• Work to be completed: In the entries below, find the string "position" and return each line holding it.

Collection entries
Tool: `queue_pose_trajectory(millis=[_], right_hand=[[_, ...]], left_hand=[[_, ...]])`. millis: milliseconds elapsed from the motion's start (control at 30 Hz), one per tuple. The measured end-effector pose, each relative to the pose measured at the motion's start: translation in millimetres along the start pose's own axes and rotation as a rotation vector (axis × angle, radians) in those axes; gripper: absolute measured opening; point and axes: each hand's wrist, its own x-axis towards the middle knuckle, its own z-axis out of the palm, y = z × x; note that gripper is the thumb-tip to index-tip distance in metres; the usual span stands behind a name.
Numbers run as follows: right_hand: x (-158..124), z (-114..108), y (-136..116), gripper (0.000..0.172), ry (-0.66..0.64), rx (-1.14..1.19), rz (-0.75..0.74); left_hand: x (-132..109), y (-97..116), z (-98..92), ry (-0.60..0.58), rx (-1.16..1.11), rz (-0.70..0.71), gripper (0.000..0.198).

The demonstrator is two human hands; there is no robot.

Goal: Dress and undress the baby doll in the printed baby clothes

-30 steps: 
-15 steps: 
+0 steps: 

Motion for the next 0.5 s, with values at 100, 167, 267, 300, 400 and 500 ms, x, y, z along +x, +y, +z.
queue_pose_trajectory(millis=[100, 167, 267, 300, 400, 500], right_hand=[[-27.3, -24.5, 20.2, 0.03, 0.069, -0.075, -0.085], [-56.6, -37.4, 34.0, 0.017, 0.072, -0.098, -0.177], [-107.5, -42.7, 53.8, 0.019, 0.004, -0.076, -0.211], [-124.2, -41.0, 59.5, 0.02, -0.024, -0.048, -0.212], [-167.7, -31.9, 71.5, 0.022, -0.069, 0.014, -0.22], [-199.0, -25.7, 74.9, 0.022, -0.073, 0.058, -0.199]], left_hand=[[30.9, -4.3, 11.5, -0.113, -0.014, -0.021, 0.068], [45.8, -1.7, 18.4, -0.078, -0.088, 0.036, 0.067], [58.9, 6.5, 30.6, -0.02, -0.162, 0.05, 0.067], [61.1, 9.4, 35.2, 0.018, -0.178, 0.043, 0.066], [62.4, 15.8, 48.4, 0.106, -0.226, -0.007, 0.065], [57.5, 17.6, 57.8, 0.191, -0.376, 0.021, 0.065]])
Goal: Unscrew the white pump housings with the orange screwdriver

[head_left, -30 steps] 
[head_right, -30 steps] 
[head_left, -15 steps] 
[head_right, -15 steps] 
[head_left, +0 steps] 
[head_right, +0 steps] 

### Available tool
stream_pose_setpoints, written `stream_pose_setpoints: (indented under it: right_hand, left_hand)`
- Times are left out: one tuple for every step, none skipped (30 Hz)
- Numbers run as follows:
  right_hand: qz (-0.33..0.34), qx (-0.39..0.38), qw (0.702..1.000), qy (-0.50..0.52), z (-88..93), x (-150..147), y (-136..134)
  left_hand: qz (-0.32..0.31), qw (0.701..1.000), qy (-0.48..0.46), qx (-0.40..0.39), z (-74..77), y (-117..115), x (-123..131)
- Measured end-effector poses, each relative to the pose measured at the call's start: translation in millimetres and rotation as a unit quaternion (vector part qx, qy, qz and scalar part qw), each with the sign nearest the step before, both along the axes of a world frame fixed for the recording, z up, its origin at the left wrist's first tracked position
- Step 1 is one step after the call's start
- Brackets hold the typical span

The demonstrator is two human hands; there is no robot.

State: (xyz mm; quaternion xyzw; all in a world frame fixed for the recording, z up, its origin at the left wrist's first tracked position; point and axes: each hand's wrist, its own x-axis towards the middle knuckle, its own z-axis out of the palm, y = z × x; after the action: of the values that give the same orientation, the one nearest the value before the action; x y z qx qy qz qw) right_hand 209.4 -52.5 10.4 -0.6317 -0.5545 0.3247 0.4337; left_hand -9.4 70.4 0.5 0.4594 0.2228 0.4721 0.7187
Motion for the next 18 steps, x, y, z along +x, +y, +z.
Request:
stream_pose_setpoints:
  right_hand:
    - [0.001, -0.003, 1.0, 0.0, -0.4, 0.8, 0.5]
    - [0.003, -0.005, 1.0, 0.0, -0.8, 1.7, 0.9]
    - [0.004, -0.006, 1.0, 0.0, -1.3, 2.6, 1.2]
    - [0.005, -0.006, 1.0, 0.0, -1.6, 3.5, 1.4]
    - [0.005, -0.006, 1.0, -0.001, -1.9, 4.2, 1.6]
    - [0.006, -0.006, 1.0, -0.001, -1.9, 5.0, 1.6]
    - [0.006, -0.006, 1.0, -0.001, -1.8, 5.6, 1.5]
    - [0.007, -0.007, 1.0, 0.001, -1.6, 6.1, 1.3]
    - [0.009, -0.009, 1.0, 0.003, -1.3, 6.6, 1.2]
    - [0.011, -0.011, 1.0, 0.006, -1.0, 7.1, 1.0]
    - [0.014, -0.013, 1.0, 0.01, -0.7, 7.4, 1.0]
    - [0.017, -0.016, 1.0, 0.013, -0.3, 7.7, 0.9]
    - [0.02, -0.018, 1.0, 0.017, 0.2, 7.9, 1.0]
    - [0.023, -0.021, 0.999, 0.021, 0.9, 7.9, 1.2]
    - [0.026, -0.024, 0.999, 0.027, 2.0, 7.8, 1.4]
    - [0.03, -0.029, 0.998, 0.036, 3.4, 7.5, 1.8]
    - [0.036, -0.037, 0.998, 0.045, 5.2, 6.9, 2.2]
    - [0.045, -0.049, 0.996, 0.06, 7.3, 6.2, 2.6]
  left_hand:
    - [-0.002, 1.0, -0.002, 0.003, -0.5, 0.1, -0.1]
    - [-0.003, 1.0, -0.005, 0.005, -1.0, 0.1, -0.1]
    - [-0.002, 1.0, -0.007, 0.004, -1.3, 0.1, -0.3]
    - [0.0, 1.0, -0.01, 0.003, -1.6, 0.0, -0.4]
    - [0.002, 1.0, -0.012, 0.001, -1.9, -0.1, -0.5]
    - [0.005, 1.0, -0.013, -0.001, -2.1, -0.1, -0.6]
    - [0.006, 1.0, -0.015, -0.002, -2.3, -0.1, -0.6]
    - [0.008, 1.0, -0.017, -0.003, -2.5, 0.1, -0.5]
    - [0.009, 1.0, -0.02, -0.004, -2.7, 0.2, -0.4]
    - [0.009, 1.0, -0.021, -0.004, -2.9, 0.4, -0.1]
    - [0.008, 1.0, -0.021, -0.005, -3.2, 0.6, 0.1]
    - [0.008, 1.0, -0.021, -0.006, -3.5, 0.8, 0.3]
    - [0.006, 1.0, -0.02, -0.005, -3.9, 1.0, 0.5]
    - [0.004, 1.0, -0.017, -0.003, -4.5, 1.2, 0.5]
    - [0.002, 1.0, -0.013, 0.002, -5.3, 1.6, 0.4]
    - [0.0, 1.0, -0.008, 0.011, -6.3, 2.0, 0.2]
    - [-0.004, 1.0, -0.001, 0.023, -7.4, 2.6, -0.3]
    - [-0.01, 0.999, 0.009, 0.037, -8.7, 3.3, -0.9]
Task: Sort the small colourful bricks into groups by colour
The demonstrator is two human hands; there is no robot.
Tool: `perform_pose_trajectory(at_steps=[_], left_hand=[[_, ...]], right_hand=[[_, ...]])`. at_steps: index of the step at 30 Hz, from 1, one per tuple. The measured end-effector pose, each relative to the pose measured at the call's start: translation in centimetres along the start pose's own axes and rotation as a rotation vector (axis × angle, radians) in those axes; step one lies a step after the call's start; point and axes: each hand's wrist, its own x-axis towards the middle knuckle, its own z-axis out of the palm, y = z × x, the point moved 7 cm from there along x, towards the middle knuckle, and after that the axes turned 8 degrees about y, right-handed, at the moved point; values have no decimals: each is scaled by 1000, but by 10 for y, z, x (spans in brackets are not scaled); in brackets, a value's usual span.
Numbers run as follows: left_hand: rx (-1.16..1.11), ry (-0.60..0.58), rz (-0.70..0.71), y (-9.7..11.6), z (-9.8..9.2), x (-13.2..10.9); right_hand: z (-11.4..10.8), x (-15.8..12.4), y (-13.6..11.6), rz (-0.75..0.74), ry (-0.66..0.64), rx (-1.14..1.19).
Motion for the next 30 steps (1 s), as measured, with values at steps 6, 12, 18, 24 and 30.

• Answer area:
- Measured end-effector poses, each relative to the pose measured at the call's start: translation in millimetres and rotation as a unit quaternion (vector part qx, qy, qz and scalar part qw), each with the sign nearest the step before, both along the axes of a world frame fixed for the recording, z up, its origin at the left wrist's first tracked position
State: (xyz mm; quaternion xyzw; all in a world frame fixed for the recording, z up, its origin at the left wrist's first tracked position; point and axes: each hand's wrist, its own x-axis towards the middle knuckle, its own z-axis out of the palm, y = z × x; after the action: of the values that give the same orientation, the one nearest the value before the action; x y z qx qy qz qw) right_hand 209.4 -52.5 10.4 -0.6317 -0.5545 0.3247 0.4337; left_hand -9.4 70.4 0.5 0.4594 0.2228 0.4721 0.7187

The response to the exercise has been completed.